• Marvin Katz
    54
    I will argue that it can be objective.

    What makes anything "objective"? Let us consider, for example, the proposition "The Sun has planets, including the planet, Earth." Most thinking people would concur that that proposition is objective. Why? Because astronomers reached a consensus that this is how they will employ language to refer to some data that they observe with their five senses.

    The best I understanding I gained from the Philosopher of Science, Hans Vaihinger, is that a science is very-much like a trial-lawyer’s presentation of his client’s case: it is a hypothetical scenario. [See, for details see Vaihinger’s well-reasoned book, THE PHILOSOPHY OF AS IF.]

    A scientific theory is purported to explain things the best the scientists know how to do so; yet it is all a hypothesis
    This implies it is highly-subject-to-revision should better interpretations come along in time. What is good enough for scientists [regarding the latest and best formulation of reliable knowledge] ought to be good enough for the rest of us. The fact is that t their correlations are all
    • hypothetical and tentative. Yet their statements I would argue are the very model of objectivity. The findings they issue are objective.
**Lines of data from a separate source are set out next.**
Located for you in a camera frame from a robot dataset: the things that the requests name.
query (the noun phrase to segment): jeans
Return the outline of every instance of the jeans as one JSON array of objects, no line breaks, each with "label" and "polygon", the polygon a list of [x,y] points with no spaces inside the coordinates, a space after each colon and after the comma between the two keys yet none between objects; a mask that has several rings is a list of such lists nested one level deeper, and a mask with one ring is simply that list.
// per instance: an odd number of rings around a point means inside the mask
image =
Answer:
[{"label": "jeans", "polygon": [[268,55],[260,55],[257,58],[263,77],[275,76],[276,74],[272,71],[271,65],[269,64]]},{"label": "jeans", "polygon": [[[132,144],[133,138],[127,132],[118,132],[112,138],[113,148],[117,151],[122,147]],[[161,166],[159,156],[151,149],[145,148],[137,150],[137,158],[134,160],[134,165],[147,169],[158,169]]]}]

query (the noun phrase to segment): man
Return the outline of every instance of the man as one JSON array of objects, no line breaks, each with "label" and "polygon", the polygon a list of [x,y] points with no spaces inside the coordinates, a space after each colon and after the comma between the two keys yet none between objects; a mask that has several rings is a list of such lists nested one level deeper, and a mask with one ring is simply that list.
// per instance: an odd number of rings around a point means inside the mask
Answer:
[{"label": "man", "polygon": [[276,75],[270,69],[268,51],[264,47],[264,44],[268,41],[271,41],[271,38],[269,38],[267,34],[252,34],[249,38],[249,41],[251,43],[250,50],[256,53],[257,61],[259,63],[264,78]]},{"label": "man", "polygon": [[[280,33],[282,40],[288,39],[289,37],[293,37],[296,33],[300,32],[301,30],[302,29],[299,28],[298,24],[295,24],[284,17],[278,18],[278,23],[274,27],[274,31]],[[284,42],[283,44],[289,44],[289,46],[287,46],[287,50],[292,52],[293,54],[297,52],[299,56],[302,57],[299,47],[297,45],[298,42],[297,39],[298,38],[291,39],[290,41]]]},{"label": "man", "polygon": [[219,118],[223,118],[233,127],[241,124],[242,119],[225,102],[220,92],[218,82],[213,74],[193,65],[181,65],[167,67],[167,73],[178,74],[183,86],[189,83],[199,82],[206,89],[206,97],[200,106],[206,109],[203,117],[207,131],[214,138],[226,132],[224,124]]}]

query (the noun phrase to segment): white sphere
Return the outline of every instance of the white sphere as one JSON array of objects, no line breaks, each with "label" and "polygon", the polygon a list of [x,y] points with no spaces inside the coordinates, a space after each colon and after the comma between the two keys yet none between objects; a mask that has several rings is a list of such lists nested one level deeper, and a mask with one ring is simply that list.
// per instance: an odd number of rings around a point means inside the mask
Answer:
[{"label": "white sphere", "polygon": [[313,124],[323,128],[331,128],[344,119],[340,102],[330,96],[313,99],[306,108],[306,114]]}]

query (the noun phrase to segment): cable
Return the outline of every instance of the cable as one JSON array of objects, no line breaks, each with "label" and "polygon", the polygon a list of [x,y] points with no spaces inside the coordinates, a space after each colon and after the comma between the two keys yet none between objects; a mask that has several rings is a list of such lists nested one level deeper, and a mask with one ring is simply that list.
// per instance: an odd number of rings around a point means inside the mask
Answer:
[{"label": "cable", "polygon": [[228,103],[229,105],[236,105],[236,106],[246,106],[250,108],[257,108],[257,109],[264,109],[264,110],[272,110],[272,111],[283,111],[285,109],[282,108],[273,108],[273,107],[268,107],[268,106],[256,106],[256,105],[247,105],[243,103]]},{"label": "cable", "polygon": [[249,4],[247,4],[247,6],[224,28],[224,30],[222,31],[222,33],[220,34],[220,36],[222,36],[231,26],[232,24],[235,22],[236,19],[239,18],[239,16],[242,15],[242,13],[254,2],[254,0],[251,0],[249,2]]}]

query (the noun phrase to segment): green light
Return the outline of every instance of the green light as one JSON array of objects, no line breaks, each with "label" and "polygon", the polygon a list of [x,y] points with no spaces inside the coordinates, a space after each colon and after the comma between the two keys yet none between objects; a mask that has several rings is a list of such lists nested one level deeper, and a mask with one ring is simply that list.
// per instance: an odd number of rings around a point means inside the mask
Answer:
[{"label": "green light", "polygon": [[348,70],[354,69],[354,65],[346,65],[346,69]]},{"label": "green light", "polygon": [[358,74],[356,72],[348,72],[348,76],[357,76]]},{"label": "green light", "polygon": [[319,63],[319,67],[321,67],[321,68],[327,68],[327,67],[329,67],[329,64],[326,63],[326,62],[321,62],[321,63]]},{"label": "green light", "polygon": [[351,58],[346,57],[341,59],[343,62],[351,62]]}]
      Even if you say,"it's raining outside," it is subject to testing ...say by your putting your nose up against the window and thus seeing (or failing to see) raindrops and puddles in the street. Until you do this, the sentence is a hypothesis (a guess) on your part. This alludes to The Correspondence Theory of Truth …which, along with the Coherence Theory of Truth, is widely-accepted as our best guide to truth.

      Plane Geometry is able to be put on a blackboard, and in textbook form. and thus becomes universally-agreed-upon as objective - even though we know there are rival geometries which are just as "true" in their own domain. Would you agree that Plane Geometry is objective?? I would.
      If anything is objective, it is!

      What is the relevance of the above discussion to the topic: Can Morality Ever Be Objective? I set out to systematize Ethics into a coherent, teachable theory that could be explained in a classroom. Its premiss is in accord with the views of those philosophers who argue that an individual (a human life with a personality) has some value. [My understanding of the concept is related to something Shakespeare had a character in one of his plays say; it is not relative to local culture. "Moraliry" is not merely a shifty social construct. It is now a term in a system.
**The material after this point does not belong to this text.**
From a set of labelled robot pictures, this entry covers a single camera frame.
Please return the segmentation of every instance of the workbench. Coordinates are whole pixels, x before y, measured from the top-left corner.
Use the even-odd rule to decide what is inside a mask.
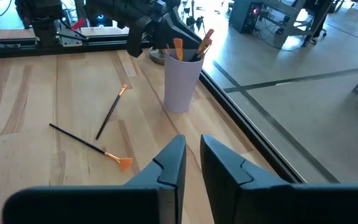
[[[0,38],[33,36],[31,30],[0,30]],[[128,89],[95,141],[123,84]],[[183,223],[213,223],[201,173],[201,134],[211,134],[274,172],[201,83],[183,114],[163,108],[163,89],[163,66],[154,64],[147,50],[139,58],[124,50],[0,58],[0,216],[5,200],[27,187],[122,185],[177,134],[185,135],[187,145]],[[49,123],[118,157],[133,158],[131,169],[121,172],[110,158],[56,132]]]
      {For more details, see M.C. Katz, Ph.D, The Structure of Ethics. [A free pdf copy of the paper is available courtesy of Wade Harvey.] Reflect on the points it makes. And if you are so inclined, let's have a discussion of its concepts after you have had a chance to look the text over.}

      Morality, according to some who have thought deeply about it, means principles concerning the distinction between right and wrong or good and bad conduct with the focus on being morally-right and good, while avoiding doing wrong and evil.
      As viewed in the new paradigm for Ethics, the Hartman/Katz theory, “morality” is a relation between an individual and that set of self-imposed principles. It helps if these standards derived within a sound, systematic, rational and logical Ethical Theory.

      The concept, morality, is now a term in a system; it is to be understood as a measure of the degree to which an individual lives up to the standard (or set of such principles), how well he or she applies the set of standards to daily life.
      If one expresses the principle(s) in everyday life, then one rates being described as having high morality. Also, and equally-important, morality in this new paradigm now indicates growth and moral- development throughout life. It recommends that we keep growing by adding new standards to live by as we progress through life – and actually live by them, practice them!
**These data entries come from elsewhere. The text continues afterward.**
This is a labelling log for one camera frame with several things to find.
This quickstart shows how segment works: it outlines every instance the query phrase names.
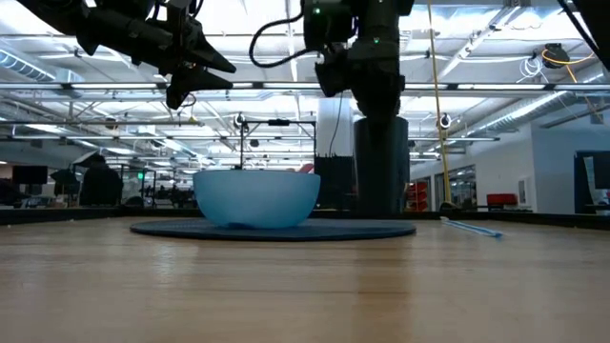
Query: light blue bowl
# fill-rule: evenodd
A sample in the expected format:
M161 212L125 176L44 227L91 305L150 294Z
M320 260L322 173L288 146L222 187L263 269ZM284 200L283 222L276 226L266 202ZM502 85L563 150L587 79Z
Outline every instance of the light blue bowl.
M199 209L215 225L283 229L312 212L320 177L294 171L200 171L193 175Z

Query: ceiling
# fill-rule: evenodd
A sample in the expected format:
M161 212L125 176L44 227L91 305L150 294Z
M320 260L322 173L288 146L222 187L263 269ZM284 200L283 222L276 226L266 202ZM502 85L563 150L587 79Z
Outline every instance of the ceiling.
M252 36L264 24L297 15L298 0L205 0L197 19L202 23L208 41L237 67L235 74L219 72L222 77L237 83L266 82L291 83L287 87L263 90L203 91L195 94L196 103L181 111L170 111L164 106L163 91L117 90L115 83L165 82L157 71L147 65L136 67L129 56L100 48L94 56L88 56L76 43L75 38L65 36L38 20L14 0L0 0L0 51L8 50L20 58L45 70L65 69L73 71L87 83L107 83L100 90L81 90L80 98L62 91L32 89L2 91L7 106L17 104L18 109L4 111L5 120L51 120L100 121L115 118L135 121L139 124L121 126L108 130L103 126L47 126L18 128L18 134L45 135L149 135L206 136L217 137L238 134L234 118L241 113L249 120L286 118L292 120L316 120L318 99L321 92L304 90L293 83L315 82L314 64L319 61L315 54L306 54L293 63L262 70L252 65L248 58L248 47ZM433 1L433 26L436 32L439 82L455 84L516 84L568 83L565 68L559 70L538 69L539 57L529 61L533 52L540 53L546 43L561 43L572 60L584 59L573 66L578 75L581 71L598 64L588 58L591 51L559 10L555 1L535 0L534 7L511 8L502 6L503 1L459 0ZM488 30L490 22L500 20L496 30ZM304 48L302 23L269 29L258 40L256 57L262 61L275 61L291 50ZM400 20L401 73L409 83L433 82L432 59L427 55L431 48L428 12L424 3L417 2L412 14ZM29 83L32 79L17 72L0 68L0 81L5 83ZM442 91L440 110L450 113L455 125L464 129L474 126L502 108L528 97L543 95L540 91ZM353 115L359 115L356 103L351 101ZM436 99L432 89L407 91L401 98L400 115L410 121L413 137L436 136ZM149 125L146 121L163 121L171 125ZM298 136L299 140L261 141L256 148L247 147L253 157L262 164L252 166L265 168L299 168L313 158L314 143L307 129L261 126L253 136ZM169 152L169 156L193 157L215 163L217 167L228 166L238 157L232 148L237 142L192 141L158 139L161 143L132 140L129 144L82 139L82 144L92 147L112 145L124 150L133 150L132 155L156 156ZM271 151L277 155L270 158Z

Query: person
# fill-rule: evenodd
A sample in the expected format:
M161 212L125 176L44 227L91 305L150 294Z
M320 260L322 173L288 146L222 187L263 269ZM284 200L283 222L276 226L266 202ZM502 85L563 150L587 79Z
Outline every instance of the person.
M121 202L122 192L123 181L118 173L106 164L104 156L93 157L83 178L80 205L116 206Z

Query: dark blue mat
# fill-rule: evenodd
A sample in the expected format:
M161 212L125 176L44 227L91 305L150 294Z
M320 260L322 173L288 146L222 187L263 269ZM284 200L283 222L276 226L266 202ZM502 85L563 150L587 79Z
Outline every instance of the dark blue mat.
M399 237L416 232L403 220L309 219L296 228L252 230L219 228L205 219L168 220L134 224L132 232L194 239L311 242Z
      Questions? Comments? Discussion?
  • Angelo Cannata
    351
    It seems that you have quite a moderate idea of "objective", since a few checks are enough for you to think that something is objective. This makes the discussion very ambiguous and confused. In philosophy "objective" means absolutely, totally independent from our judgement. That's the reason why I think objectivity is just a human fantasy, since you cannot refer to anything without making it automatically related to your judgement.
  • L'éléphant
    1.5k
    First of all, I'm glad someone is again raising questions about objectivity. Because before anything else, this notion needs to be understood fully. I had wanted to open a thread just for this purpose alone.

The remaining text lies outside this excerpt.